(Items listed in a dataset)
- - -

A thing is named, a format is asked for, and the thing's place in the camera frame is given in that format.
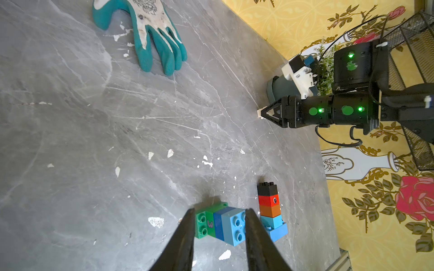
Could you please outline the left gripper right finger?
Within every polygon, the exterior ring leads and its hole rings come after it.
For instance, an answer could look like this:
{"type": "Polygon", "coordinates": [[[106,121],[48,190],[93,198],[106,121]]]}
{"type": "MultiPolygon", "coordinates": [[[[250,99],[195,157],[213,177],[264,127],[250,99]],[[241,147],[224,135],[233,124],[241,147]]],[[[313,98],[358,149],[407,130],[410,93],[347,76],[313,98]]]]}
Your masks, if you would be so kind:
{"type": "Polygon", "coordinates": [[[253,209],[246,209],[246,256],[250,271],[291,271],[292,269],[260,222],[253,209]]]}

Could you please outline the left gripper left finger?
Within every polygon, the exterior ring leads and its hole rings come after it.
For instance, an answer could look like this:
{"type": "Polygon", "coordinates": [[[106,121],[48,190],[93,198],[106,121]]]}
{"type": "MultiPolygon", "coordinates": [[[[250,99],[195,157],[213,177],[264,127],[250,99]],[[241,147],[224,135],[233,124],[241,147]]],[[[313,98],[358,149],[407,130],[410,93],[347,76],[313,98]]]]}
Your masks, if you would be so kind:
{"type": "Polygon", "coordinates": [[[191,271],[194,255],[195,210],[185,213],[173,236],[150,271],[191,271]]]}

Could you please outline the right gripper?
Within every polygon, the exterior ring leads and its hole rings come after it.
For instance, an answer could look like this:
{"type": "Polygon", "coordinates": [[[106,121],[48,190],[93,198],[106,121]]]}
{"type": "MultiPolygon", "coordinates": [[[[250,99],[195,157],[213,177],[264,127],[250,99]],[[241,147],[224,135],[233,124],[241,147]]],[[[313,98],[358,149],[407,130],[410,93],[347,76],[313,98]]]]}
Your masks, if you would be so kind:
{"type": "Polygon", "coordinates": [[[264,107],[262,116],[284,128],[352,125],[368,134],[380,124],[380,87],[388,85],[388,53],[385,40],[342,48],[333,55],[331,95],[287,96],[264,107]]]}

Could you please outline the white small brick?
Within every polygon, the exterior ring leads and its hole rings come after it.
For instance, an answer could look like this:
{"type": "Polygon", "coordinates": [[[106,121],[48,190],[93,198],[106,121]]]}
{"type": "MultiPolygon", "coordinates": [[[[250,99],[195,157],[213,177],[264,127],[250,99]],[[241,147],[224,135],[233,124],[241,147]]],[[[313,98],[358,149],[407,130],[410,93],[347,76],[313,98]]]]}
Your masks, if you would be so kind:
{"type": "Polygon", "coordinates": [[[257,116],[259,119],[264,119],[264,117],[262,116],[262,110],[263,110],[263,108],[260,108],[257,110],[257,116]]]}

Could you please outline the light blue 2x4 brick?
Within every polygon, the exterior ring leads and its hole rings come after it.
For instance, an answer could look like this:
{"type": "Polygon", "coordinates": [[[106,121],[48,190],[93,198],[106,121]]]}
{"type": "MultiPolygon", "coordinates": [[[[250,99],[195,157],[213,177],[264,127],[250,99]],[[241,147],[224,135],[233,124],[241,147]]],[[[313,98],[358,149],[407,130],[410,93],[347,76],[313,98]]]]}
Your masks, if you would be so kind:
{"type": "Polygon", "coordinates": [[[288,227],[285,222],[281,226],[275,229],[272,227],[265,227],[265,230],[273,242],[282,239],[284,236],[288,234],[288,227]]]}

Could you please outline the teal 2x2 brick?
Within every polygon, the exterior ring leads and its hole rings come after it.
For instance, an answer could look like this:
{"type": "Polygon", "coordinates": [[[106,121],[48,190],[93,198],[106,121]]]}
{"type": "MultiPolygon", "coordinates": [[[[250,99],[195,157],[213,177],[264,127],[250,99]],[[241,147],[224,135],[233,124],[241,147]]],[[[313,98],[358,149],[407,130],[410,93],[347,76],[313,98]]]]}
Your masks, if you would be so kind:
{"type": "Polygon", "coordinates": [[[266,228],[276,229],[283,225],[281,215],[275,217],[261,216],[261,222],[266,228]]]}

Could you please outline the green 2x4 brick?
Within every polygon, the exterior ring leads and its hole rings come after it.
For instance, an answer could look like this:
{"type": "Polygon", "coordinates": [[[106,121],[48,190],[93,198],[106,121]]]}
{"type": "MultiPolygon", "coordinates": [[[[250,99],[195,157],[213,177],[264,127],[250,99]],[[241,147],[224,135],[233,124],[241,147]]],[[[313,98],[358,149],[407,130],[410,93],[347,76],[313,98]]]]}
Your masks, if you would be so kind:
{"type": "Polygon", "coordinates": [[[208,235],[208,230],[206,226],[206,208],[196,211],[195,216],[195,237],[198,239],[204,238],[208,235]]]}

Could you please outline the light blue 2x2 brick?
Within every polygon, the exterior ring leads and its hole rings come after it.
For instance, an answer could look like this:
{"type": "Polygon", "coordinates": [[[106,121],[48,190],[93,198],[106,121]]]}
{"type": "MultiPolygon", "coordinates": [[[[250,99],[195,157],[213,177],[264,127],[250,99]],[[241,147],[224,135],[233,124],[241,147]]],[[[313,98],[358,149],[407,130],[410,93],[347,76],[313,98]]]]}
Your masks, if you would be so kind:
{"type": "Polygon", "coordinates": [[[222,214],[222,227],[224,241],[237,246],[245,240],[245,210],[231,207],[222,214]]]}

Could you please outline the green 2x2 brick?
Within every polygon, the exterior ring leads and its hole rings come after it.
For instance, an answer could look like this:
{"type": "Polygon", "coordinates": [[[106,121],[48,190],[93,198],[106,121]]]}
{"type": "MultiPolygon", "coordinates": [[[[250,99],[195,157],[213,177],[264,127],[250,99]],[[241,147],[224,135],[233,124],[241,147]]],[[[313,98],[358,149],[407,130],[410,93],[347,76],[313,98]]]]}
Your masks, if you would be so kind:
{"type": "Polygon", "coordinates": [[[208,207],[205,211],[206,215],[206,226],[208,230],[208,235],[216,237],[215,233],[215,223],[214,223],[214,213],[218,212],[224,208],[228,207],[227,202],[220,202],[208,207]]]}

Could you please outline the orange 2x2 brick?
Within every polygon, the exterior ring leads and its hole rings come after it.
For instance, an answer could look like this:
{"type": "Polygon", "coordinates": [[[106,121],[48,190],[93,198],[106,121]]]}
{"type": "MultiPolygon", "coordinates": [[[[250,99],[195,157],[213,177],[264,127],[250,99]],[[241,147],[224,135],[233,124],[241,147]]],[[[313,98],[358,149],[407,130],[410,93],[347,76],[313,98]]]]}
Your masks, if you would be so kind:
{"type": "Polygon", "coordinates": [[[275,218],[275,217],[281,215],[281,209],[280,209],[279,205],[275,205],[275,206],[260,205],[259,208],[260,208],[261,216],[275,218]]]}

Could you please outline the dark blue 2x2 brick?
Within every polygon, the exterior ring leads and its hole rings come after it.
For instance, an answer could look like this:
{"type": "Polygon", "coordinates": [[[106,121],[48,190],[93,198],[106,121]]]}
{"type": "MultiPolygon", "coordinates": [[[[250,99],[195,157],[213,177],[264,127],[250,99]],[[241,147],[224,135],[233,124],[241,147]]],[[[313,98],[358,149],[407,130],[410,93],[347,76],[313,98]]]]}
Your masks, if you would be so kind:
{"type": "Polygon", "coordinates": [[[214,234],[212,235],[213,237],[222,241],[224,240],[222,215],[234,209],[234,207],[226,207],[217,212],[214,212],[214,234]]]}

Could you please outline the red 2x2 brick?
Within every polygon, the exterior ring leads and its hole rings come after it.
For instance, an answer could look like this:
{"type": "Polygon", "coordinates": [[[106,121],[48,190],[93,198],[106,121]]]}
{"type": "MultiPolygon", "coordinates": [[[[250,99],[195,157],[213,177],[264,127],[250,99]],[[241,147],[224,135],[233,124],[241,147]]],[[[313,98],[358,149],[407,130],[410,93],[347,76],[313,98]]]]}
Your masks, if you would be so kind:
{"type": "Polygon", "coordinates": [[[259,195],[258,196],[258,200],[259,200],[259,205],[260,206],[274,207],[274,206],[279,206],[280,205],[279,195],[278,194],[272,195],[272,196],[259,195]]]}

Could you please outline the black 2x2 brick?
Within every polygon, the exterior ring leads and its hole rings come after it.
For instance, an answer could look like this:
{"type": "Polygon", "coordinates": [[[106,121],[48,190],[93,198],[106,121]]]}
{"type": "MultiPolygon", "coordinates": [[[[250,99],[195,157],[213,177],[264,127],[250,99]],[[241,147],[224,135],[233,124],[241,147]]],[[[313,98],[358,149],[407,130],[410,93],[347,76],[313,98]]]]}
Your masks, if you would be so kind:
{"type": "Polygon", "coordinates": [[[257,192],[259,196],[274,196],[278,195],[278,188],[274,182],[260,182],[257,185],[257,192]]]}

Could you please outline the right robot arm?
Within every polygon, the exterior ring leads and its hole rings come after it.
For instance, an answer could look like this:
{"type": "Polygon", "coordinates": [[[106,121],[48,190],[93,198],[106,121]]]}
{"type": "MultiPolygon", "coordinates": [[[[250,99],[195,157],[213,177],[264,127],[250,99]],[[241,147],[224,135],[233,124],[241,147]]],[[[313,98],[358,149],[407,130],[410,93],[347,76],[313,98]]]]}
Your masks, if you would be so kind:
{"type": "Polygon", "coordinates": [[[258,111],[281,128],[316,129],[349,125],[365,135],[380,121],[396,121],[428,143],[434,141],[434,85],[423,83],[404,90],[389,87],[389,45],[385,39],[342,48],[333,56],[333,85],[329,96],[313,96],[307,67],[288,73],[299,95],[285,96],[258,111]]]}

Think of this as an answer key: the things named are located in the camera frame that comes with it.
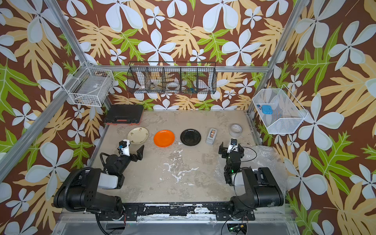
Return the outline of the black dinner plate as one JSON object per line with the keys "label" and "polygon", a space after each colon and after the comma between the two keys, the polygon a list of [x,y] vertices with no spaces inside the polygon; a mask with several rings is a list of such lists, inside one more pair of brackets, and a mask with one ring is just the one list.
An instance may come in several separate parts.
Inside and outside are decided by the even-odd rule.
{"label": "black dinner plate", "polygon": [[186,129],[181,133],[180,140],[186,146],[196,146],[201,142],[201,134],[195,129]]}

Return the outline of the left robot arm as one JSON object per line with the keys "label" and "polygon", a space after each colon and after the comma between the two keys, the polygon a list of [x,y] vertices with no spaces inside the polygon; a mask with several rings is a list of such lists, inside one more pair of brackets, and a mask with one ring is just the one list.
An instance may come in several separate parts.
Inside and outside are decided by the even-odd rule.
{"label": "left robot arm", "polygon": [[143,159],[145,146],[142,145],[135,154],[129,152],[126,142],[119,145],[119,156],[100,153],[103,168],[84,167],[72,171],[54,196],[56,208],[70,212],[91,212],[119,217],[123,214],[120,197],[99,193],[98,189],[121,189],[124,171],[130,162]]}

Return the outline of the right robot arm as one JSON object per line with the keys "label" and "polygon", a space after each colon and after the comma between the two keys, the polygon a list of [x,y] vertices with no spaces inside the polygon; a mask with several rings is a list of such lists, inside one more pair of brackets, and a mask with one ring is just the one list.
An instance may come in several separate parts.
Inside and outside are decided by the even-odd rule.
{"label": "right robot arm", "polygon": [[231,139],[228,147],[221,143],[218,153],[226,160],[226,184],[234,188],[237,179],[243,180],[245,193],[230,199],[232,215],[253,213],[257,208],[279,207],[284,204],[282,190],[268,167],[252,169],[250,166],[241,166],[242,163],[257,159],[258,154],[253,148],[242,146],[236,139]]}

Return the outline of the bubble wrap pile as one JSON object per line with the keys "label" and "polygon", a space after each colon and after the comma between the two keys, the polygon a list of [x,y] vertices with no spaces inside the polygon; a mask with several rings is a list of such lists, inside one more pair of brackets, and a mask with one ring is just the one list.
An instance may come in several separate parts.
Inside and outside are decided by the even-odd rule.
{"label": "bubble wrap pile", "polygon": [[[268,146],[242,146],[244,148],[244,156],[241,159],[241,168],[252,168],[258,169],[261,167],[267,167],[270,169],[273,177],[275,178],[278,186],[280,187],[283,196],[287,193],[287,170],[284,163],[280,159],[278,153]],[[243,179],[241,176],[240,169],[238,172],[232,174],[231,176],[225,176],[224,167],[224,178],[226,184],[234,187],[243,186]]]}

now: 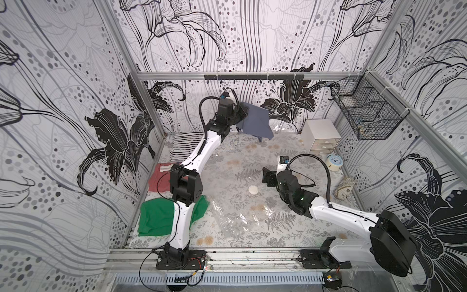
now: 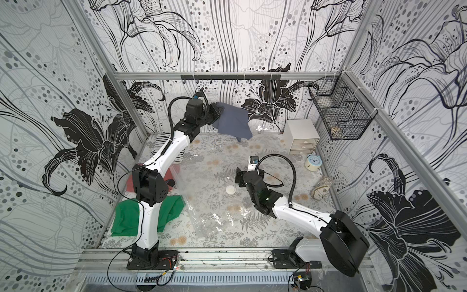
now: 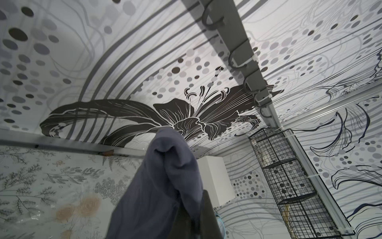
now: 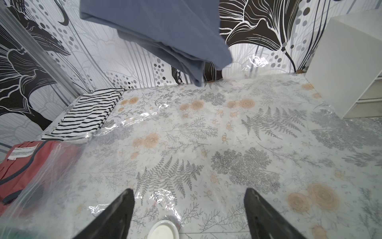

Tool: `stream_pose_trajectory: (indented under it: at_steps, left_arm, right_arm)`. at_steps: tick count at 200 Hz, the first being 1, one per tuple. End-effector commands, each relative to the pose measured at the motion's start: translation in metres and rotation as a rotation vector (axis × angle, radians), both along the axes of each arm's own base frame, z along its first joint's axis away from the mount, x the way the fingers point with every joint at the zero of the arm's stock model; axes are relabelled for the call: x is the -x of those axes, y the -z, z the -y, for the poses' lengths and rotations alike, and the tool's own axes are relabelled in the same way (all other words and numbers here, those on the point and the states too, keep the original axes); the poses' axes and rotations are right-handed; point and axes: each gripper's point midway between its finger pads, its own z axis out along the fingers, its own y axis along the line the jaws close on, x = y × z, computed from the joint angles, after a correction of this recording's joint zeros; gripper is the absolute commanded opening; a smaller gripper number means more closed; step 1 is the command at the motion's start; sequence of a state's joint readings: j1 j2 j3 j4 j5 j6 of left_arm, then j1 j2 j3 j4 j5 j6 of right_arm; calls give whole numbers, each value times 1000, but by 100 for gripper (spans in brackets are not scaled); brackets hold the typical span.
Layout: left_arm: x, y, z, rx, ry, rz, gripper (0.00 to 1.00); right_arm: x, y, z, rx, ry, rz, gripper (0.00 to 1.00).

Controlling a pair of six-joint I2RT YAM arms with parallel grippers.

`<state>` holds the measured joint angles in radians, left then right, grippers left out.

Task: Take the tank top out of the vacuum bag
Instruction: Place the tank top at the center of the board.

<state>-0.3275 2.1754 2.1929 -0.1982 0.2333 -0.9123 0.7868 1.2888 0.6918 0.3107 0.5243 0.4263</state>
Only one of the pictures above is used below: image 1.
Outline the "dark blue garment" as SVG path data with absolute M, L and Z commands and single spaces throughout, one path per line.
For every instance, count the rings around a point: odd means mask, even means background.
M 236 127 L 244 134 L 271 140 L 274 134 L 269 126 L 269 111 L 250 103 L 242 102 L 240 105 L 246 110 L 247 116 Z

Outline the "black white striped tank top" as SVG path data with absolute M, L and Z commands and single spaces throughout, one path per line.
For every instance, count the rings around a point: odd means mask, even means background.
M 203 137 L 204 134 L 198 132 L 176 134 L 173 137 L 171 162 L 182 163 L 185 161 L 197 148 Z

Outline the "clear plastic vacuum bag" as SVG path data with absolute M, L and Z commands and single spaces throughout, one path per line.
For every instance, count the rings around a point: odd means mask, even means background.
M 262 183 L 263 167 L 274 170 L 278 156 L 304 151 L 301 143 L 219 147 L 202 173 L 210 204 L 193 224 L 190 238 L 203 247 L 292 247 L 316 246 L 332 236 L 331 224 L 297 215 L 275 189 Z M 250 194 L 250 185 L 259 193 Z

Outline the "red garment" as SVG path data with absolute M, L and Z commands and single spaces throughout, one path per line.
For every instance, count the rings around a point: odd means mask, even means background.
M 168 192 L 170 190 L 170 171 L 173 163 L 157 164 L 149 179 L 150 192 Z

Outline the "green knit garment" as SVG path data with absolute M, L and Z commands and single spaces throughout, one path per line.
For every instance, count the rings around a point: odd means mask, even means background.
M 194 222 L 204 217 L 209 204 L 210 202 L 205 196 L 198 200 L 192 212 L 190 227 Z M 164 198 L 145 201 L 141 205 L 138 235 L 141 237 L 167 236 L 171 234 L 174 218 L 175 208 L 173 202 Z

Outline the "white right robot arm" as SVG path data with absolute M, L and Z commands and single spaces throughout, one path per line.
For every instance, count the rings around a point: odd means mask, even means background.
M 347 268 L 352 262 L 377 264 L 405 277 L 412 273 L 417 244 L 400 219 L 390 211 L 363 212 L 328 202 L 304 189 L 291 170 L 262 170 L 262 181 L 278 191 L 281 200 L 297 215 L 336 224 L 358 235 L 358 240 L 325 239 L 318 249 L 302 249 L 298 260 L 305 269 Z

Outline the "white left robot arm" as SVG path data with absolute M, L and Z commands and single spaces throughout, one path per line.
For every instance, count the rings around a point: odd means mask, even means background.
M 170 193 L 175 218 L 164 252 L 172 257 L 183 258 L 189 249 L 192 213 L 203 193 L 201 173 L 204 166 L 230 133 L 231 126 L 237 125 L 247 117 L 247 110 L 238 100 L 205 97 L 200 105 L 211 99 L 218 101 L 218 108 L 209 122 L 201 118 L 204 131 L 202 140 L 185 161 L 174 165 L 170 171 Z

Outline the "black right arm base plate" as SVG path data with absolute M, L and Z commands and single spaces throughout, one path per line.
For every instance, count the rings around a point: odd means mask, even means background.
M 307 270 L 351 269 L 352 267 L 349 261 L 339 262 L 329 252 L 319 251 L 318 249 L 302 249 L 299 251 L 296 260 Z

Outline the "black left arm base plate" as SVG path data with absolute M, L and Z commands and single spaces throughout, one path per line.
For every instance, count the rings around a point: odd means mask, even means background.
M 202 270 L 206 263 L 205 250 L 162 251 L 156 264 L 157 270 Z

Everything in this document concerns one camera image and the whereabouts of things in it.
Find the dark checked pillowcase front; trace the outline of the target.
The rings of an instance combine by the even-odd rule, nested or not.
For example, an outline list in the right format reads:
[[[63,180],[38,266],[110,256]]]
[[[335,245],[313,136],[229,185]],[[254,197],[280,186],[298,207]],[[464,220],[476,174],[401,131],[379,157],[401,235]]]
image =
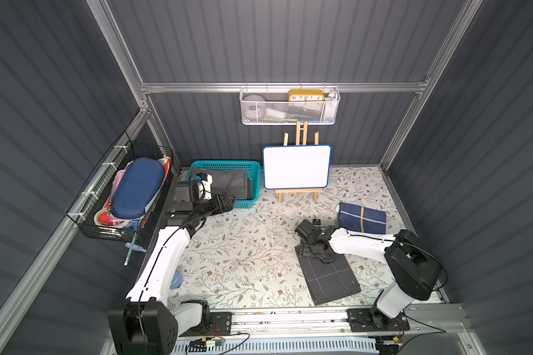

- - -

■ **Aim of the exercise**: Search the entries for the string "dark" and collect each line that has it.

■ **Response area**:
Could you please outline the dark blue 2x2 brick?
Outline the "dark blue garment" as SVG path data with absolute M, L and Z commands and single spaces throughout, one path per line.
Find the dark checked pillowcase front; trace the outline of the target.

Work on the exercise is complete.